> About this exercise: The expected answer holds every line from the first line of the data below through the line containing "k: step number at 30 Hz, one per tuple", exactly as written, and no other line.

> Records for processing:
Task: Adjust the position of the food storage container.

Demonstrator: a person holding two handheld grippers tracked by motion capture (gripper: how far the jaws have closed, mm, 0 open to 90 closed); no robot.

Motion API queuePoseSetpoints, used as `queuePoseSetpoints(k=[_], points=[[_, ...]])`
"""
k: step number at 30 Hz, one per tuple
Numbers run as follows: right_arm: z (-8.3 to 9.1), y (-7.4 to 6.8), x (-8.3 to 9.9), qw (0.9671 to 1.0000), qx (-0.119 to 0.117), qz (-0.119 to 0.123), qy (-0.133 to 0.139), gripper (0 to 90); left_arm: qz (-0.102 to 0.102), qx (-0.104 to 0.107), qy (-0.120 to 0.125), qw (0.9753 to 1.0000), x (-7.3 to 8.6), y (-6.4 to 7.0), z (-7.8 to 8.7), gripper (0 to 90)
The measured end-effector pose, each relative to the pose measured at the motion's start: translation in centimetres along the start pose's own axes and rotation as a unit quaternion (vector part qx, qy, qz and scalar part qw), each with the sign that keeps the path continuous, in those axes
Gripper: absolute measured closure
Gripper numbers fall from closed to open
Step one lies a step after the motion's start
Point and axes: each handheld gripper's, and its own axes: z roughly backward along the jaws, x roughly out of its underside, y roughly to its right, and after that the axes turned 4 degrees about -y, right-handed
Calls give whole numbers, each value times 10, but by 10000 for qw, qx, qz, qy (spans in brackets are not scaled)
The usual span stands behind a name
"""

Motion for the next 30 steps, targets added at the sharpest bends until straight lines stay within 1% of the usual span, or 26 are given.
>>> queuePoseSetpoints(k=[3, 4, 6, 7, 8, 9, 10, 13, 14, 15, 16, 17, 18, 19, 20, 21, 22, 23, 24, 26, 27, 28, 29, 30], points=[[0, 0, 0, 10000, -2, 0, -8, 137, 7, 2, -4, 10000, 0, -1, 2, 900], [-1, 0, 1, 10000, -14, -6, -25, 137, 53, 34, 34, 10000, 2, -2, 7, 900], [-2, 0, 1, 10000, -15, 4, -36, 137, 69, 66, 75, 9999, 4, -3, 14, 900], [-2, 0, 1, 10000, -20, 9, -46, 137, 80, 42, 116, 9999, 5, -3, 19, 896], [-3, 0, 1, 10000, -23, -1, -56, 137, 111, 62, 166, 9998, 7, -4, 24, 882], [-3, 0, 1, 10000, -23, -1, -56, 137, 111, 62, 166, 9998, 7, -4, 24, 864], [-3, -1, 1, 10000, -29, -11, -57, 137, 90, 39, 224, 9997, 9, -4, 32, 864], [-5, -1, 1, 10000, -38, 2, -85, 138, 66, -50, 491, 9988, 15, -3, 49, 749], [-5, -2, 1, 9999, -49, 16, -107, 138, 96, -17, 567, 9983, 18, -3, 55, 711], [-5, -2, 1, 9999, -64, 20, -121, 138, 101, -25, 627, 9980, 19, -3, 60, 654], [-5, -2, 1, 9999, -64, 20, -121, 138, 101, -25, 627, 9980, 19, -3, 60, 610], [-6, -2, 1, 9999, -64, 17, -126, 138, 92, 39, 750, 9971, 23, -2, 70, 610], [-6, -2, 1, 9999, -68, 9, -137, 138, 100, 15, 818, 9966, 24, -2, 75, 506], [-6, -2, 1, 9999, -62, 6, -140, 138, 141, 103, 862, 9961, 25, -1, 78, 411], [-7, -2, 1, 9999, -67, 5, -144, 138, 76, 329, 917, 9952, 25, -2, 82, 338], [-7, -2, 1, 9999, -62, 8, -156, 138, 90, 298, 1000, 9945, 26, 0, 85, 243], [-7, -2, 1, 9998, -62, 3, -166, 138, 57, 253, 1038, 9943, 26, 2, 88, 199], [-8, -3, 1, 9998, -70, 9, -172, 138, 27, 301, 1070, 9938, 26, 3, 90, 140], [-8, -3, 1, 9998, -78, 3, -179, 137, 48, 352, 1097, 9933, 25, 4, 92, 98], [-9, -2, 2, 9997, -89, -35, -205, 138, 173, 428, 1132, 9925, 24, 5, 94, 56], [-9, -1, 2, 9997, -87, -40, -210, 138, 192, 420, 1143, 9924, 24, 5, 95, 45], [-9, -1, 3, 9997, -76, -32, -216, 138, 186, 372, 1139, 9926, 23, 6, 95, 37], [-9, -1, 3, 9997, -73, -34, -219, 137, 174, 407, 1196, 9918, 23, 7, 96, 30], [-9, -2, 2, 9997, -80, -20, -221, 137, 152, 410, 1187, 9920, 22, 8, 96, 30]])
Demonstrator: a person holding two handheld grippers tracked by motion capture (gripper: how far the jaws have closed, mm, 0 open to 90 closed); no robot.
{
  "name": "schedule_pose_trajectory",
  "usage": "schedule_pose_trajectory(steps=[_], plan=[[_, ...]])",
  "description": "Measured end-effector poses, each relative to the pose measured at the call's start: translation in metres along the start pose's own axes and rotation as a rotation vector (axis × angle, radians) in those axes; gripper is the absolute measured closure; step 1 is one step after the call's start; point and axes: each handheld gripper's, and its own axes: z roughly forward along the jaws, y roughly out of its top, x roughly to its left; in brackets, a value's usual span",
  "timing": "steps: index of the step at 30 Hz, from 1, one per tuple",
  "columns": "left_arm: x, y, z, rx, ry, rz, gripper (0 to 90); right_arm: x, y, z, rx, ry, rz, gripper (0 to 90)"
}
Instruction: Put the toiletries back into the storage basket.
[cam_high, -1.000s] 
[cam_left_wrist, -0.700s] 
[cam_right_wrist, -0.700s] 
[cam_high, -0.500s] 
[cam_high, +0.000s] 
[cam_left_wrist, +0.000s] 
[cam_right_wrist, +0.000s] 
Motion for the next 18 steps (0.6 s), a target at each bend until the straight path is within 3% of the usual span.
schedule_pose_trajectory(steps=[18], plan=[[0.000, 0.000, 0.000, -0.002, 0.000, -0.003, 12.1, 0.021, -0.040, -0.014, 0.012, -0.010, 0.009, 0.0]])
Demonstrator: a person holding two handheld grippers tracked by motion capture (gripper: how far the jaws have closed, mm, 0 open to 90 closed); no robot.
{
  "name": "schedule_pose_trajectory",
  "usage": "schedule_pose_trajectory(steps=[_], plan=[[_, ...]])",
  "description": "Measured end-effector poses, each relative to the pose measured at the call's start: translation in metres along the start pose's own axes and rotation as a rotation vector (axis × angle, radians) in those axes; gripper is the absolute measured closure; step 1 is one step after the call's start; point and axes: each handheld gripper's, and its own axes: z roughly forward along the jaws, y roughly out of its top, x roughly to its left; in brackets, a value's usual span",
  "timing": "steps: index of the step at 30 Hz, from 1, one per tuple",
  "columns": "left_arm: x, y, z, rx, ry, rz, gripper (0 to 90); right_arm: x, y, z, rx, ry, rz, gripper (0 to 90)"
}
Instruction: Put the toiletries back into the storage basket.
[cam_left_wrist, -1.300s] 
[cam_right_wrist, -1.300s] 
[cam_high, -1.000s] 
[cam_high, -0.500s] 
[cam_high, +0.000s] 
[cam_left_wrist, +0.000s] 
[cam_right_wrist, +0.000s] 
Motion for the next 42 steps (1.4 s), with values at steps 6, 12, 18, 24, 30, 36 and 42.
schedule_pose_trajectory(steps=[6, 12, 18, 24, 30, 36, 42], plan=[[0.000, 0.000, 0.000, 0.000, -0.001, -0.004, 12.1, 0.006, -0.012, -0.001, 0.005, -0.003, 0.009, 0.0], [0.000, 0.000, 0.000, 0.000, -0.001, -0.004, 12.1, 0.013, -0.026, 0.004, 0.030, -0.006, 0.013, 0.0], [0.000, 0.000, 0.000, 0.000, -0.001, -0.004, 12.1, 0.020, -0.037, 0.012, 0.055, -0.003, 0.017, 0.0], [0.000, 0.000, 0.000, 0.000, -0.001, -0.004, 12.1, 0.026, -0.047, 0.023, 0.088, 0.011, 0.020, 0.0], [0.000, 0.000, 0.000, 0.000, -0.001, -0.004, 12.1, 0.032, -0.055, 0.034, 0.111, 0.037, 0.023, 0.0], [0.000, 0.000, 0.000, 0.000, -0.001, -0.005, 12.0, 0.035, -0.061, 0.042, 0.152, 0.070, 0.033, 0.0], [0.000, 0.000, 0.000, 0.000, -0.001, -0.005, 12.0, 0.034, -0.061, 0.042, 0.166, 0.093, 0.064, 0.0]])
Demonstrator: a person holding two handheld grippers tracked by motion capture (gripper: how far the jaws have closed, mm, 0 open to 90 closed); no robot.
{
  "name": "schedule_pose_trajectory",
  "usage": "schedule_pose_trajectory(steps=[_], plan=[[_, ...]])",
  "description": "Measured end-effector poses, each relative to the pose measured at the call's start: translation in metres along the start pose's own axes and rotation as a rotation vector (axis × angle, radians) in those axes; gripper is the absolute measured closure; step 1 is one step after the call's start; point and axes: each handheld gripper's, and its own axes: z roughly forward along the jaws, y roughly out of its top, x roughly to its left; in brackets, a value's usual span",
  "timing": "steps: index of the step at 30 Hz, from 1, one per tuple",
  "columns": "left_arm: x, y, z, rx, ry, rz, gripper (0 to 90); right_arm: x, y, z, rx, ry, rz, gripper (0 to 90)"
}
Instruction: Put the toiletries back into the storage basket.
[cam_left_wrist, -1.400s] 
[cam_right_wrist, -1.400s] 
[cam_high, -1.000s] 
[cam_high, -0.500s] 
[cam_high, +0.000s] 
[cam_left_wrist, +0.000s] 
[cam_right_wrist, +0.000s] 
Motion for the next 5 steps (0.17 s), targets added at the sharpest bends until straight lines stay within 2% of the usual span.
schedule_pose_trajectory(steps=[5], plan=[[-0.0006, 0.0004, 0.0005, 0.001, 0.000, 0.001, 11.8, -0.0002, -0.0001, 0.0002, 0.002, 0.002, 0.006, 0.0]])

> Result:
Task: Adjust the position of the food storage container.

Demonstrator: a person holding two handheld grippers tracked by motion capture (gripper: how far the jaws have closed, mm, 0 open to 90 closed); no robot.

Motion API queuePoseSetpoints, used as `queuePoseSetpoints(k=[_], points=[[_, ...]])`
"""
k: step number at 30 Hz, one per tuple

There is no more to the answer.